On Sunday, June 25, three decades after it pioneered documentary, news magazine, and public service programs in the Philippines, GMA Public Affairs looks back on some of its most unforgettable reports to discover the positive transformations these helped bring about in “Sa Serbisyong Totoo, Nabago Ang Buhay Ko.”
Hosted by GMA News pillar Jessica Soho, “Sa Serbisyong Totoo, Nabago Ang Buhay Ko” features some of the most powerful stories told by shows produced by GMA Public Affairs and how these stories changed the lives of the people involved.
I-Witness’ 2009 documentary “Ambulansyang de Paa” gave viewers a visual of an ambulance as it makes its way down a steep mountain, carrying a patient who has never seen a doctor in his life. Yet the “ambulance” is nothing more than a hammock, transported on foot by residents desperate to get medical aid. In the documentary, one-year-old John Lloyd was but skin and bones. The make-shift ambulance-on-foot in Bansud, Oriental Mindoro served as his only lifeline.
Today, John Lloyd is in much better health, starting his second year in elementary school. He says there is now a health center nearby, and parts of the once-rugged road have been paved for better access to basic services.
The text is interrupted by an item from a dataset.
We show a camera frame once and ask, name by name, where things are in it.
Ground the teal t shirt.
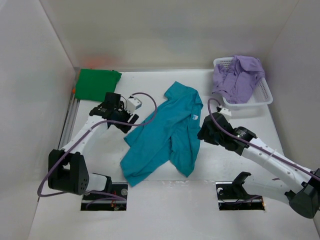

Ten years before John Lloyd’s story aired, Brigada Siete’s 1999 documentary “Batang Alipin” brought to light the situation of laborers working in slave-like conditions inside a vinegar factory. One of the youngest workers rescued was 15-year-old Zaldy.
Eighteen years later, Zaldy now has his own family and works as a mechanic. After being freed from his harrowing experience as a child, Zaldy says he is determined to secure a better life for his own children.
In 2013, GMA News TV’s Reel Time told the heart-wrenching story of 10-year-old Mary Rose in the documentary “Salat.” Never knowing when the next meal would come, Mary Rose and her siblings were severely malnourished.
The documentary saw an outpouring of generosity for the family. Mary Rose is now fourteen and in the pink of health. Thanks to the kindness of strangers, Mary Rose has been able to continue her schooling and is now in her second year of high school.
Many more stories of hope and transformation abound. Pioneering public service program Wish Ko Lang has been instrumental in reuniting long-lost family members. Twins Judy and Danica, who were separated at birth, saw each other again for the first time in thirty years through the wish-granting program.
Bringing family members together has also been an advocacy of public service program Imbestigador, which has facilitated countless rescues of trafficked women and children, including those from Sabah, Malaysia.
For years, flagship Public Affairs Program Kapuso Mo, Jessica Soho and long-running issues-oriented program Reporter’s Notebook relentlessly followed the stories of those devastated by Supertyphoon Yolanda. Four years later, GMA Public Affairs meets the families of Marvin and Raphael building a new life in their new homes.
And there are many more tales of transformation behind GMA Public Affairs’ thirty years on the air.
After four George Foster Peabody Awards, 11 New York Festival Gold Medals and three Emmy nominations, GMA Network remains the most internationally-awarded in Philippine Television through its News and Public Affairs programs. More than any accolade, however, the stories of those whose lives have been changed by public service programming remain the greatest reward.
This Sunday (June 25), watch how GMA Public Affairs helped changed the lives of people, one story at a time. “Sa Serbisyong Totoo, Nabago Ang Buhay Ko” hosted by Jessica Soho airs on GMA’s SNBO.